Thank you. On Aug. 27, 2014 Christina wrote: I have known Nichole for five years now. I met her while she was in the midst of writing her book. Instantly, I was intrigued. Once I read a sample chapter I was excited to see that the way she writes reminds me of Maria Montessori and her principles in regards to the way she developed the Montessori School System. It just felt so right. The life lessons, inner tools, self value principles, connection with nature and your own instincts all matched, were sound and inspiring. It’s about time a book like this came out. Most of the information seems like ‘common sense’ however, most people on earth are missing this knowledge. This book is meant to offer inspiration, support, wisdom, and knowledge to Teens and Young Adults who have always wanted ‘more’, but didn’t know how to get it, were driven to be unique, but didn’t fit in, felt lost, scared, pressured, hurt, or oblivious to the mistakes they were making. This book is like the key answer to the biggest exam (life). As a Montessori teacher, I see the huge need and value for this book to our students, parents, as well as us adults, who don’t feel threatened when knowledge is presented in away that’s designed for the generation preceding us. Since the book deals with a time when we, most likely didn’t have a book to make sense of things, it gives us closure on some things, establishes a healthy, inspired re-connection to ourselves and has the innocence, newness and energy of first-time love within sight again. Nichole presents all her ideas through personal stories and metaphors, in a language they understand (slang) and makes it interactive which makes it fun to read. Sadly we, as well as our girls use the media as a reference as how to act


and look. The media is sending incorrect and destructive messages. She addresses this on all Tfronts, from media control, to self image, forced peer pressure (work, school, relationships) and going against the pack, when threatened. In today’s world, when watching a show or movie the female characters are usually having casual sex. This is how sex is portrayed. They almost always sleep with the guy on the first or second night, or leave that one and find someone else. Is this the message you want to be sending to your teens? Or even to adult women! In overcoming her obstacles, the hits Nichole has received in her life and during her ten year run writing this book, she never stopped writing no matter what loss she incurred, health challenge she faced or emotional pain she endured.
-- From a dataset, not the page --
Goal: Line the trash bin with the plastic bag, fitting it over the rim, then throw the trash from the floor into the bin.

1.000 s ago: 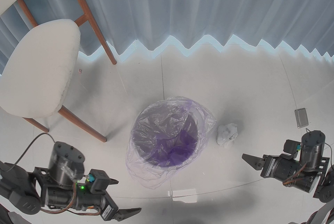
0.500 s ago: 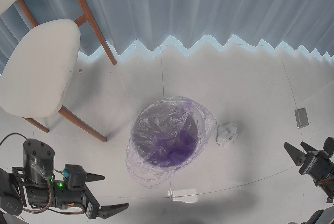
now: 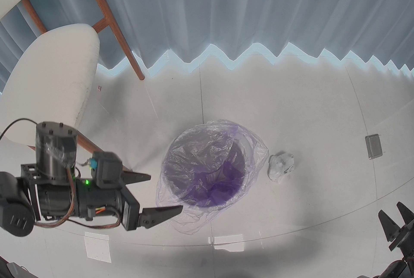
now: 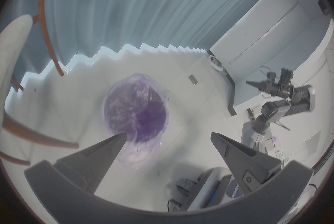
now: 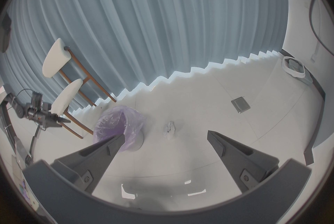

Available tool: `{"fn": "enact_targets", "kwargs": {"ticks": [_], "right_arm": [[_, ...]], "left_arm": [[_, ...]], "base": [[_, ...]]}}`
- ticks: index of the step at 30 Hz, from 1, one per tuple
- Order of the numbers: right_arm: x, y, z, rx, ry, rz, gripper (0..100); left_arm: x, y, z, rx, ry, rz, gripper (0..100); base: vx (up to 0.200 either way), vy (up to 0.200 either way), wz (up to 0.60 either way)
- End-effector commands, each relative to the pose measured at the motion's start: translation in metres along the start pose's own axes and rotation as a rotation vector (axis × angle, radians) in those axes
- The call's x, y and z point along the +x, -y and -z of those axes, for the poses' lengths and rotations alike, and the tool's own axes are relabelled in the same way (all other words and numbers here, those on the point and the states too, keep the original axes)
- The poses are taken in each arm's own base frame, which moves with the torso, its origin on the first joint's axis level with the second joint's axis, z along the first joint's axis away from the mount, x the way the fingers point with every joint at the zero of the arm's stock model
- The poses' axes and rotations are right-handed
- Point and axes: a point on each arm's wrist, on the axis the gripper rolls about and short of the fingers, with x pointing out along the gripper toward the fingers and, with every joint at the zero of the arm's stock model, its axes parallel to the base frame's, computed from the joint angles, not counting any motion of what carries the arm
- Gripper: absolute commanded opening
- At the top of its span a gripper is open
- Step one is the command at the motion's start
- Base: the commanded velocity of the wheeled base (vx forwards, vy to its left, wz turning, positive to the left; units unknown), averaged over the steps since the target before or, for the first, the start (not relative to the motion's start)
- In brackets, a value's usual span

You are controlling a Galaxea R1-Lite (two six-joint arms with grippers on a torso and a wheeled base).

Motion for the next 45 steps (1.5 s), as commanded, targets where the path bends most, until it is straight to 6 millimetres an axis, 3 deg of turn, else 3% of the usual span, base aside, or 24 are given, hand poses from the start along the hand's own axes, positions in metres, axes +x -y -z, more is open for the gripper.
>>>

This enables her to reach every single person from every corner of the world. I’m always amazed by her strength and determination. Those are awesome qualities that she posses. Anyone reading this book will feel like she’s right there, with them. They’re NOT alone. They feel like they can get through anything. Nichole breaks it down for them and shows them how to respect themselves. This book is not only amazing it is a must for anyone human especially young adults.